Search the material for the word "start" and copy every line in which it occurs.

★ ★ ★ ★ ★

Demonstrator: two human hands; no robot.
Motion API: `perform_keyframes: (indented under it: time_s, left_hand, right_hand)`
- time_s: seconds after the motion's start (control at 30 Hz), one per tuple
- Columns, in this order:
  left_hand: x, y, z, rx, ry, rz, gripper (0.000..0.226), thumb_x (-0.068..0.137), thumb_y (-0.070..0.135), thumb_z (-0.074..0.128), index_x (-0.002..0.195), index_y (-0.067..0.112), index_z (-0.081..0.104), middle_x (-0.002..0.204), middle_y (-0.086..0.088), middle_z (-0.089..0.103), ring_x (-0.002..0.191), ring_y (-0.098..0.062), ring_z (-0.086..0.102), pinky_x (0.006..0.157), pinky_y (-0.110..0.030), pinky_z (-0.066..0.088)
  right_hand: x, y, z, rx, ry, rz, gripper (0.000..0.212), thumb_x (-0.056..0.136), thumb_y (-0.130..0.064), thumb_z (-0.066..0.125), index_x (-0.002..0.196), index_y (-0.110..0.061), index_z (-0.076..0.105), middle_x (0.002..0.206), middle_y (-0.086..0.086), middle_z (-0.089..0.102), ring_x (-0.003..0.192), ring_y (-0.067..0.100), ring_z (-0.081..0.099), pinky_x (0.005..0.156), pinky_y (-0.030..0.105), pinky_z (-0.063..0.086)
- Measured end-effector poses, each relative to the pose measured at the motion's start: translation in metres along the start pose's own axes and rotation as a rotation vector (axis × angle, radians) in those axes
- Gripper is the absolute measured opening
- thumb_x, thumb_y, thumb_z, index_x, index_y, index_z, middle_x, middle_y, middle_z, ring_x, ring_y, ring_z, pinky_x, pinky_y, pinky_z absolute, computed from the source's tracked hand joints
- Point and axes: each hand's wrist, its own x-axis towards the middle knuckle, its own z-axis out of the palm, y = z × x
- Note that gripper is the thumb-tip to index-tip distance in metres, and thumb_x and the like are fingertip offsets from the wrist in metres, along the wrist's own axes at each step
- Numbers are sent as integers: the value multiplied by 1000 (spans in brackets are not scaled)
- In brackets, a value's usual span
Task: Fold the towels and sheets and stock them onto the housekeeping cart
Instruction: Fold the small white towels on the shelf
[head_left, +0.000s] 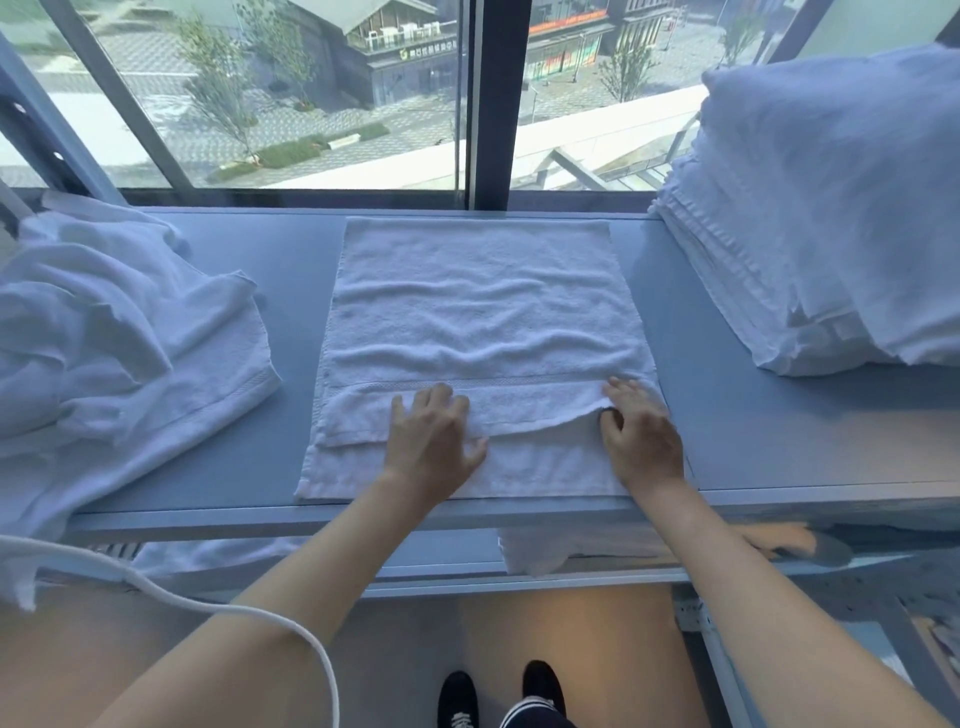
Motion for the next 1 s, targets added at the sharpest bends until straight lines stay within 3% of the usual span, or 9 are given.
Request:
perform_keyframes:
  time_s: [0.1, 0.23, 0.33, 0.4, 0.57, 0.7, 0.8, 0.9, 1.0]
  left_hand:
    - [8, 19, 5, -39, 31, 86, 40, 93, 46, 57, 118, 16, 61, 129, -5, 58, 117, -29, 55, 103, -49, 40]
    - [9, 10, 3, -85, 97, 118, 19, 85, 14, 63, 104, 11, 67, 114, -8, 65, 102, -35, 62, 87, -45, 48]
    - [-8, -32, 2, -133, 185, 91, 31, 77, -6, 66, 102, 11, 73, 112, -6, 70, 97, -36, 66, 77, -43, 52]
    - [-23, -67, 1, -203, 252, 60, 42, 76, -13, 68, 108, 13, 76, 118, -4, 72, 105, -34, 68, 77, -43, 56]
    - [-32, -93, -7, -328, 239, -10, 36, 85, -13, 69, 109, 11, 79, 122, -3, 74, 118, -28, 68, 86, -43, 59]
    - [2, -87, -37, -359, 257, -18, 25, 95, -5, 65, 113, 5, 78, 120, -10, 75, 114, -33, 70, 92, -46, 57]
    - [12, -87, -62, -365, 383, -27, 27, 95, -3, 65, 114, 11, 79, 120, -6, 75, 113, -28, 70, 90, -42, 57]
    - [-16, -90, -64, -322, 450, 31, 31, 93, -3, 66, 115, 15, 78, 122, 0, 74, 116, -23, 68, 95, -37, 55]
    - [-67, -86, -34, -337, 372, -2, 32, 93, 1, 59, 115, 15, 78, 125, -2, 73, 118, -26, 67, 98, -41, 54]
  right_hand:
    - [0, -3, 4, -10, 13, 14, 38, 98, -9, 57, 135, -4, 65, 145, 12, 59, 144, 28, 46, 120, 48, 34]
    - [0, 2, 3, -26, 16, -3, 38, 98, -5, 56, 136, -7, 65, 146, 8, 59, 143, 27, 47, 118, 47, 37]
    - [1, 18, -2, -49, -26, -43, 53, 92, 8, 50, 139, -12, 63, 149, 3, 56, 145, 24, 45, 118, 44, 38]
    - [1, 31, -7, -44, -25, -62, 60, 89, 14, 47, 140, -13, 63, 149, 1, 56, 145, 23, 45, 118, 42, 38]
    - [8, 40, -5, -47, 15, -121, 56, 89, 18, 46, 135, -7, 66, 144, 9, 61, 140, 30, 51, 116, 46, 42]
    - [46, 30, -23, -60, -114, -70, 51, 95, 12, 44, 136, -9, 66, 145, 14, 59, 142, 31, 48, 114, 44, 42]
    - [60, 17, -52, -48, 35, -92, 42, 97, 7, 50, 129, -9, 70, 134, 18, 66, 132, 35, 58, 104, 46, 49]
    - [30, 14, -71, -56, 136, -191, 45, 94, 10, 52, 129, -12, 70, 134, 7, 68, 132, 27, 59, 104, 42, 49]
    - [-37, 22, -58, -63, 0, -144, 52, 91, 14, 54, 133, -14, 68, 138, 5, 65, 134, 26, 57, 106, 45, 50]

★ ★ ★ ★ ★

- **Solution to the problem**
- time_s: seconds after the motion's start (control at 30 Hz), one per tuple
- Measured end-effector poses, each relative to the pose measured at the motion's start: translation in metres along the start pose's own axes and rotation as a rotation vector (axis × angle, radians) in those axes

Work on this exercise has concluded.